Re: [PATCH] drm/msm: Initialize mode_config earlier

From: Johan Hovold
Date: Tue Jan 17 2023 - 03:04:29 EST


On Mon, Jan 16, 2023 at 08:51:22PM -0600, Bjorn Andersson wrote:
> On Fri, Jan 13, 2023 at 10:57:18AM +0200, Dmitry Baryshkov wrote:
> > On 13/01/2023 06:23, Dmitry Baryshkov wrote:
> > > On 13/01/2023 06:10, Bjorn Andersson wrote:
> > > > Invoking drm_bridge_hpd_notify() on a drm_bridge with a HPD-enabled
> > > > bridge_connector ends up in drm_bridge_connector_hpd_cb() calling
> > > > drm_kms_helper_hotplug_event(), which assumes that the associated
> > > > drm_device's mode_config.funcs is a valid pointer.
> > > >
> > > > But in the MSM DisplayPort driver the HPD enablement happens at bind
> > > > time and mode_config.funcs is initialized late in msm_drm_init().

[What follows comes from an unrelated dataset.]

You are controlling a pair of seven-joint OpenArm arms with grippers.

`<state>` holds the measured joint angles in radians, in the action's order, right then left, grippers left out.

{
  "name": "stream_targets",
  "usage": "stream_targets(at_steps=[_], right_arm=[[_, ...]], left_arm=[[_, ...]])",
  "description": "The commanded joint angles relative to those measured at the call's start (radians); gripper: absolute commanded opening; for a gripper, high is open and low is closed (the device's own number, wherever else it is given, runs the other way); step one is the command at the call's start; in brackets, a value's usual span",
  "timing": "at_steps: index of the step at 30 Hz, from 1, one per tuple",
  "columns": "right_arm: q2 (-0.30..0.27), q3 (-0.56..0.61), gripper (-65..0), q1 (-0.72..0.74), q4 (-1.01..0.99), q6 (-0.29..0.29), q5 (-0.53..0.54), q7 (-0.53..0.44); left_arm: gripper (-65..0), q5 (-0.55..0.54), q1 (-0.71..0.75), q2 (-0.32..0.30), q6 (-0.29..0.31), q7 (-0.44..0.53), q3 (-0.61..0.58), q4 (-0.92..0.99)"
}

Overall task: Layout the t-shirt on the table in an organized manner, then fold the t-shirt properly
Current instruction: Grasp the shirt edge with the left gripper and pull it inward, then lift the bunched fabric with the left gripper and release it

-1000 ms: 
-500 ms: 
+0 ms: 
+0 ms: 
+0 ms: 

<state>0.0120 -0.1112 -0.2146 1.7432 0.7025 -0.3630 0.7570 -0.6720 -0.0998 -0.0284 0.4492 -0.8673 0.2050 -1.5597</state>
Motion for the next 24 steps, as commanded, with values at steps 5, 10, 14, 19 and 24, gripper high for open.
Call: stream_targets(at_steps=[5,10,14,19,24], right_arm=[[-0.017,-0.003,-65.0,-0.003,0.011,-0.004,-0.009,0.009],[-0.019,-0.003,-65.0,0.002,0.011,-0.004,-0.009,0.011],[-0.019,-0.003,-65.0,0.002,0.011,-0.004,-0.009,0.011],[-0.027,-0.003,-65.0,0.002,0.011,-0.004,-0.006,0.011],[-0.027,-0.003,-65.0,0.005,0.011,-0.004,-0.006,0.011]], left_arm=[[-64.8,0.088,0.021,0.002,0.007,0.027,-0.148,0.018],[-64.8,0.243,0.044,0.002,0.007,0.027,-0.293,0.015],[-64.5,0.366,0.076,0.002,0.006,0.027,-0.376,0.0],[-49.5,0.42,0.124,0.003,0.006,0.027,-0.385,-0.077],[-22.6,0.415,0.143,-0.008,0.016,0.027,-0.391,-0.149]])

This
> > > > means that there's a window for hot plug events to dereference a NULL
> > > > mode_config.funcs.
> > > >
> > > > Move the assignment of mode_config.funcs before the bind, to avoid this
> > > > scenario.
> > >
> > > Cam we make DP driver not to report HPD events until the enable_hpd()
> > > was called? I think this is what was fixed by your internal_hpd
> > > patchset.
> >
> > Or to express this in another words: I thought that internal_hpd already
> > deferred enabling hpd event reporting till the time when we need it, didn't
> > it?
> >
>
> I added a WARN_ON(1) in drm_bridge_hpd_enable() to get a sense of when
> this window of "opportunity" opens up, and here's the callstack:
>
> ------------[ cut here ]------------
> WARNING: CPU: 6 PID: 99 at drivers/gpu/drm/drm_bridge.c:1260 drm_bridge_hpd_enable+0x48/0x94 [drm]
> ...
> Call trace:
> drm_bridge_hpd_enable+0x48/0x94 [drm]
> drm_bridge_connector_enable_hpd+0x30/0x3c [drm_kms_helper]
> drm_kms_helper_poll_enable+0xa4/0x114 [drm_kms_helper]
> drm_kms_helper_poll_init+0x6c/0x7c [drm_kms_helper]
> msm_drm_bind+0x370/0x628 [msm]
> try_to_bring_up_aggregate_device+0x170/0x1bc
> __component_add+0xb0/0x168
> component_add+0x20/0x2c
> dp_display_probe+0x40c/0x468 [msm]
> platform_probe+0xb4/0xdc
> really_probe+0x13c/0x300
> __driver_probe_device+0xc0/0xec
> driver_probe_device+0x48/0x204
> __device_attach_driver+0x124/0x14c
> bus_for_each_drv+0x90/0xdc
> __device_attach+0xdc/0x1a8
> device_initial_probe+0x20/0x2c
> bus_probe_device+0x40/0xa4
> deferred_probe_work_func+0x94/0xd0
> process_one_work+0x1a8/0x3c0
> worker_thread+0x254/0x47c
> kthread+0xf8/0x1b8
> ret_from_fork+0x10/0x20
> ---[ end trace 0000000000000000 ]---
>
> As drm_kms_helper_poll_init() is the last thing being called in
> msm_drm_init() shifting around the mode_config.func assignment would not
> have any impact.
>
> Perhaps we have shuffled other things around to avoid this bug? Either
> way, let's this on hold until further proof that it's still
> reproducible.

As I've mentioned off list, I haven't hit the apparent race I reported
here:

https://lore.kernel.org/all/Y1efJh11B5UQZ0Tz@xxxxxxxxxxxxxxxxxxxx/

since moving to 6.2. I did hit it with both 6.0 and 6.1-rc2, but it
could very well be that something has changes that fixes (or hides) the
issue since.

Johan